Tiaras are a byword for royalty, and the female members of Japan’s Imperial family are no different in wearing them for special occasions. Princess Aiko recently dazzled in one for her traditional coming of age ceremony—but in a carefully considered break with tradition, she can’t call it her own.

The princess, who is the daughter of Emperor Naruhito and Empress Masako, turned 20 on December 1. The ceremony took place on December 5, and it means she can now assume official duties as an adult member of her family.

She wore a white dress for the occasion, and a tiara borrowed from the Emperor’s younger sister, Kuroda Sayako. Japanese princesses typically receive their own when they turn 20, but the Imperial Household Agency says the decision to forego tradition was made in light of the coronavirus pandemic.

Imperial couple express gratitude

After a consultation with the Emperor and Empress, it was decided that a new tiara would not be made at a time when so many people are suffering. The Agency says the Imperial couple are deeply grateful to Kuroda for lending hers to their daughter.

Imperial family tiaras typically cost between 130,000 to 250,000 dollars, which usually come from the state coffers. Princesses who leave the family for reasons such as marriage must return theirs to the government. But Kuroda—who wed in 2005—didn’t have to, because the funds for hers came out of the former Emperor's family expenses.

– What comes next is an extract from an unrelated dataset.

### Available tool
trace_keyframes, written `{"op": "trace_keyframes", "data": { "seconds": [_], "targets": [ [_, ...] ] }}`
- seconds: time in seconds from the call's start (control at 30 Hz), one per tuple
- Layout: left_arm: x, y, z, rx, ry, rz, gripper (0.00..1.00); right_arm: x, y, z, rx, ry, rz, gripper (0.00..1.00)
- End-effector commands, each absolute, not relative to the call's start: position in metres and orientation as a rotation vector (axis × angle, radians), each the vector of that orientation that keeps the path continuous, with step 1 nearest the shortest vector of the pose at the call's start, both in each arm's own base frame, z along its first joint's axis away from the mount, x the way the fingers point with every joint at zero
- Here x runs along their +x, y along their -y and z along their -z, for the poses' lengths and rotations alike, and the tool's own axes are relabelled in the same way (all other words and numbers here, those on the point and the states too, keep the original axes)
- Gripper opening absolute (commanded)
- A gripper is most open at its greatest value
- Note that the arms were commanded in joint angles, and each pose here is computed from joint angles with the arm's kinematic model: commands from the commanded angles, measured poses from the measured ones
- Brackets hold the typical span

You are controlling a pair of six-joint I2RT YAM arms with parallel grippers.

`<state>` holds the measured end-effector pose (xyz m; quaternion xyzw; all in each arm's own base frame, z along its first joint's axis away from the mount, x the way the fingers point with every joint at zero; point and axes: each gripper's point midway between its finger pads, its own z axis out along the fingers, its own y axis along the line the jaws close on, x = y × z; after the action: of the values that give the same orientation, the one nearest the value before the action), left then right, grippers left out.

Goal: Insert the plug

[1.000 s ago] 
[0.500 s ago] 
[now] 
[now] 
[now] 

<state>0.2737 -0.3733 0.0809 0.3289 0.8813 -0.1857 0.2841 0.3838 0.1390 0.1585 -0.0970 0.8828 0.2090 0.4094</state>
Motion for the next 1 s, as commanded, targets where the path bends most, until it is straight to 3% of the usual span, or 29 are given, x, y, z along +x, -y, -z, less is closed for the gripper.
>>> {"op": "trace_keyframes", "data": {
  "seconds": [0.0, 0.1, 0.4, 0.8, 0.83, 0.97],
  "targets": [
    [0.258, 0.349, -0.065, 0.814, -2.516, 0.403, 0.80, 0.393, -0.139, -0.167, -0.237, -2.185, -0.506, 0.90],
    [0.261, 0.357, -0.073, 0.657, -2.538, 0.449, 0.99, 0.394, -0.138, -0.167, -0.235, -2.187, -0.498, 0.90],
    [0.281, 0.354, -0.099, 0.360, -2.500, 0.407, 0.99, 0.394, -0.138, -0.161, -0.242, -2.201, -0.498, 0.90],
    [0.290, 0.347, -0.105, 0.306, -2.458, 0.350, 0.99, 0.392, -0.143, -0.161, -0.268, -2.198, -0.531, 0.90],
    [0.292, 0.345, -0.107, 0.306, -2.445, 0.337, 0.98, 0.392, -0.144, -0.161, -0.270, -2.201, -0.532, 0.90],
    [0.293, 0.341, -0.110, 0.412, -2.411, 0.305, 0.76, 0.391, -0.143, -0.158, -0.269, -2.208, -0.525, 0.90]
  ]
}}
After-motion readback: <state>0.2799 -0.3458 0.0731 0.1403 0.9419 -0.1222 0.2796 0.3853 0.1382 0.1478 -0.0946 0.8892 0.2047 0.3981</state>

Currently, the Imperial Household Agency keeps eight tiaras, including one used by Crown Prince Akishino's daughter Mako, who left the Imperial family after marrying in October.

Artisan filled with pride

An atelier in Tokyo regularly produces tiaras for female members of the Imperial family. The process these days involves all manner of digital technologies, such as computer-aided design and 3D printers.

Each tiara can comprise as many as 100 individual pieces, and they are hand-finished by master craftsmen, including Tejika Masahiro. He says producing a single tiara can take up to 18 months.

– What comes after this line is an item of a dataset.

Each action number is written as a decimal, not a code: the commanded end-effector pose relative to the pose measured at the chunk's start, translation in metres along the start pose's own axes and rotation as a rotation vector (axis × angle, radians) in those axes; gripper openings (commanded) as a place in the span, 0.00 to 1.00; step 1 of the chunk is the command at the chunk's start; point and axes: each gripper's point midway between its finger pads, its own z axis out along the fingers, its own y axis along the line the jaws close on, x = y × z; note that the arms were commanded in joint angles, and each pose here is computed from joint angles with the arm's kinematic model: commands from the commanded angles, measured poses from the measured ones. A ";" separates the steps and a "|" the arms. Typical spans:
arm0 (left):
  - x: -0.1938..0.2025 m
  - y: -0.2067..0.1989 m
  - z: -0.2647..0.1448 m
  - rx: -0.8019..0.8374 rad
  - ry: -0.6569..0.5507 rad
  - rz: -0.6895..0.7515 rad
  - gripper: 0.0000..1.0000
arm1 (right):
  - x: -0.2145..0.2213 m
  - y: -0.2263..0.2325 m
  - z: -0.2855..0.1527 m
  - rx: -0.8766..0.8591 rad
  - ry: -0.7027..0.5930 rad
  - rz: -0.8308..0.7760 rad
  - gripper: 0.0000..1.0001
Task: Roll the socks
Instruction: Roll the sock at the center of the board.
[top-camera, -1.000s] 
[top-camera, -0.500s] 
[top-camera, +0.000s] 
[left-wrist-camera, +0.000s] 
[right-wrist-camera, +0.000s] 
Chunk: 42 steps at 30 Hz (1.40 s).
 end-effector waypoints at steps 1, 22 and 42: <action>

It’s painstaking work, but he couldn’t be more proud. “It’s truly an honor to be involved in the production of tiaras for the Imperial family,” he says. “I make them with a special feeling. When I see a princess wearing one, I feel blessed to be a craftsman like me, and glad that I do what I do.”

Move toward Western ways

Tiaras in the Imperial family date back to the late 1860s. At the time, Japan was adopting Western cultures, including clothing and certain forms of etiquette, in an attempt to achieve diplomatic parity.

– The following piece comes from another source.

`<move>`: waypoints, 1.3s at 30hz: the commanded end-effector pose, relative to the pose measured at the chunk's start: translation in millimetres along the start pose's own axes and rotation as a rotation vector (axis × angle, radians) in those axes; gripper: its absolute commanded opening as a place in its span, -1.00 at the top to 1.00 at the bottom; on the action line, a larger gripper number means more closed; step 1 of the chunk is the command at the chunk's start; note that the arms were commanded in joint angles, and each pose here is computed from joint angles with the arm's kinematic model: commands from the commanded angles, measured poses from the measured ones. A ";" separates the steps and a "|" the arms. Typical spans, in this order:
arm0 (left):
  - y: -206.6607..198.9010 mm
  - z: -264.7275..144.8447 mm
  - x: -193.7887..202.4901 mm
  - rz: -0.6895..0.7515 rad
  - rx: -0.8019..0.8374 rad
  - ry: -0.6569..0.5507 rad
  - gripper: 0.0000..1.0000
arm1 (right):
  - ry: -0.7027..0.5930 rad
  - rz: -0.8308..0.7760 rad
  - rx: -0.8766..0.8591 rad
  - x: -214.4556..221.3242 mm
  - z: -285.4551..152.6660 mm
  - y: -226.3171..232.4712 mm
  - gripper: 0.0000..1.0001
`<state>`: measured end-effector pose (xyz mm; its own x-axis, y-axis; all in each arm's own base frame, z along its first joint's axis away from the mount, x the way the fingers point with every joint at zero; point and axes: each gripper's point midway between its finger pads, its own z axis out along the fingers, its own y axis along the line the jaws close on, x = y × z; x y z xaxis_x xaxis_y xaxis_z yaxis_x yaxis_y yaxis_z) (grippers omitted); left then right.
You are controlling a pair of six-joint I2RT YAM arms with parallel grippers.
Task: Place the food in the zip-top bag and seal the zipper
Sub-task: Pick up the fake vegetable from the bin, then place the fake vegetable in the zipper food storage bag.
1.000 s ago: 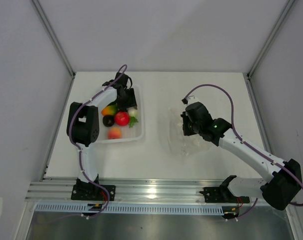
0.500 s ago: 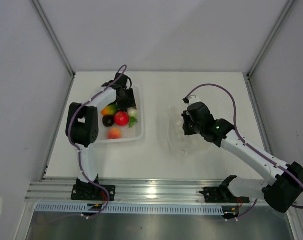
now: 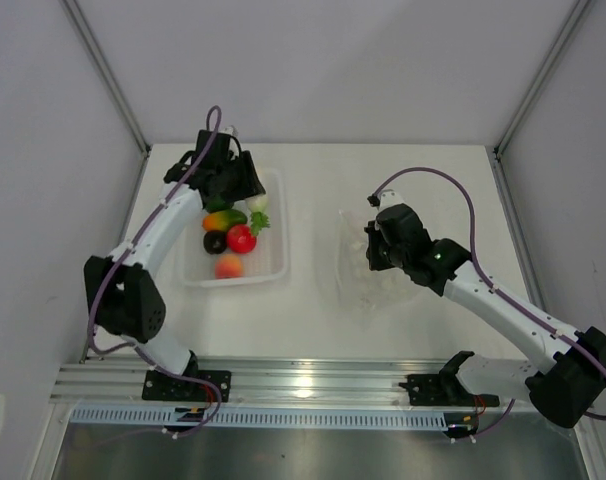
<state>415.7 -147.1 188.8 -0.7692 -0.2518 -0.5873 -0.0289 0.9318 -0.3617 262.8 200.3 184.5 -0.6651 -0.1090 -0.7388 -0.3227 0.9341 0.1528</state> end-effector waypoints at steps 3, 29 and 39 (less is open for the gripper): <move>-70.1 -65.6 12.7 0.053 0.329 -0.019 0.99 | -0.043 0.002 -0.006 -12.5 -1.5 1.6 1.00; -202.4 -116.2 201.7 -0.081 0.923 0.606 0.99 | -0.054 -0.012 -0.037 -6.8 -7.3 8.3 1.00; -198.5 -77.2 195.8 -0.185 0.773 0.550 0.99 | -0.062 0.007 -0.088 -6.1 -13.2 18.1 1.00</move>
<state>207.2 -351.7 194.4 -0.9929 0.0210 -0.1173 0.1152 0.4224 -0.8990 253.8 204.8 186.6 -0.6508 -0.1098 -0.7513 -0.3517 0.9205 0.1701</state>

In fact, the first tiara produced at that time exists to this day. In 2019, Empress Masako wore it during the procession to mark the enthronement of Emperor Naruhito.

Princess Aiko’s coming of age ceremony isn’t the only official event in which tiaras have been eschewed because of the pandemic. They were absent from the most recent New Year celebrations, again out of consideration for the situation.

Tiaras ‘part of protocol’

Spending public money on expensive tiaras is not without its critics, but Aoki Junko, an expert on royal fashion, insists they are a necessary part of formal protocol. “I think it’s important for female members of the Imperial family to wear tiaras,” she says. “They are part of the rules of courtesy between countries.”

Nishimura Yasuhiko, the Grand Steward of the Imperial Household Agency, shares similar sentiments. At a news conference in November, he said tiaras are necessary for ceremonies, and that producing them is not wasteful. As for Princess Aiko, he said: “In light of the coronavirus situation, the government decided not to use state funds after consulting with the Emperor and Empress. The government will consider the matter again in the future.”

Regardless of the fact that her tiara was borrowed, Princess Aiko beamed with pride when appearing in front of reporters after the ceremony. In a statement, she vowed to serve others while working to be her “best self.” In a sense, the Imperial family’s newest adult is proving that the right mindset is even more valuable — and always worth passing on to future generations.